### TASK PROMPT
Gather, from the listing beneath this task, every line holding the string "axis".

### DATASET EXCERPT
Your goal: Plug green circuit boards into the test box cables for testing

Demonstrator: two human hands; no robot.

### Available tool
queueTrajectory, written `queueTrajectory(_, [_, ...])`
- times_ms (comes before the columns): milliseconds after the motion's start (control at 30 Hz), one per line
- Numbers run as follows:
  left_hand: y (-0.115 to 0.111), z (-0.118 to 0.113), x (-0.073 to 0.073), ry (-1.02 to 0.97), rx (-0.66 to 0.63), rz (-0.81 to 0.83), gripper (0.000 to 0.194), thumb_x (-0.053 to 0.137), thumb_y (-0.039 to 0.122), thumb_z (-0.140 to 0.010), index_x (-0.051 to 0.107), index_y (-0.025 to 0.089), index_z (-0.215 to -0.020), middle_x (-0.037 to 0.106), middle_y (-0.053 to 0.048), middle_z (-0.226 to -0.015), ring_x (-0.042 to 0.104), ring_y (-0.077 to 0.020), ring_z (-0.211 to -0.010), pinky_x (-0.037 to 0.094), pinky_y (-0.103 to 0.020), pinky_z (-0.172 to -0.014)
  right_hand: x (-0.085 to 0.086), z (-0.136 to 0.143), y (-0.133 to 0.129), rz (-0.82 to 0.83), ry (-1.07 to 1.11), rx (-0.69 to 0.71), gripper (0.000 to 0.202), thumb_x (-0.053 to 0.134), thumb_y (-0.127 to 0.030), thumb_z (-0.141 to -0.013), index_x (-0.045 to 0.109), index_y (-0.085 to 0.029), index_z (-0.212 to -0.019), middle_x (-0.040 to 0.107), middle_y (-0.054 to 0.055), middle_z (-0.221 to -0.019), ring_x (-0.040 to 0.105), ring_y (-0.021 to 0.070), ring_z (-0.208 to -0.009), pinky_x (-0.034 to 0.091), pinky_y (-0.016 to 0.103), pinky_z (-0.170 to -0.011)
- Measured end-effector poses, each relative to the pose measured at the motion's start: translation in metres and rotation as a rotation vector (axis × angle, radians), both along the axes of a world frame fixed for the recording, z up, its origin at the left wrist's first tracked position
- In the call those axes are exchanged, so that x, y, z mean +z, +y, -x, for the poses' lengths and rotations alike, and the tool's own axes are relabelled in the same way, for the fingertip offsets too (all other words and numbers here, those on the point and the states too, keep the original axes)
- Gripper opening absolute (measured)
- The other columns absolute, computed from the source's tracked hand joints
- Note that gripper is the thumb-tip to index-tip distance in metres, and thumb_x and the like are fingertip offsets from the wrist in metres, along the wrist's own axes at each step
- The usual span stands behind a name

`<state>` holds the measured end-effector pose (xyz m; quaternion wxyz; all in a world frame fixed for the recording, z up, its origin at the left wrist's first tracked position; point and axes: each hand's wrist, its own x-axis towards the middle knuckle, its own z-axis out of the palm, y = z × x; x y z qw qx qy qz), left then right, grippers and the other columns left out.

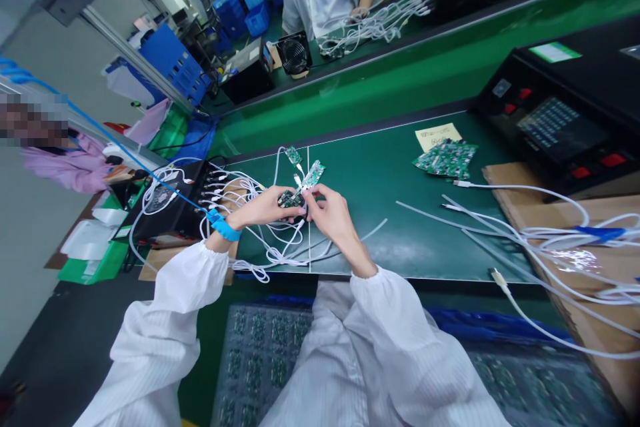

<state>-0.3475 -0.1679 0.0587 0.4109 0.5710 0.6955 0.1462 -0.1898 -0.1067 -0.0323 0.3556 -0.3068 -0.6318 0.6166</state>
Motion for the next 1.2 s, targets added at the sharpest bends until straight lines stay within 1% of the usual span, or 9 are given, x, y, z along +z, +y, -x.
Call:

### SOLUTION
- Measured end-effector poses, each relative to the pose measured at the motion's start: translation in metres and rotation as a rotation vector (axis × angle, radians), both along the axes of a world frame fixed for the recording, z up, its origin at the left wrist's first tracked position
`<state>` holds the measured end-effector pose (xyz m; quaternion wxyz; all in a world frame fixed for the recording, z up, its origin at the left wrist's first tracked position; point and axes: each hand's wrist, its own x-axis towards the middle knuckle, its own z-axis out of the palm, y = z × x; x y z qw qx qy qz), left then right, grippers and the other columns left out.

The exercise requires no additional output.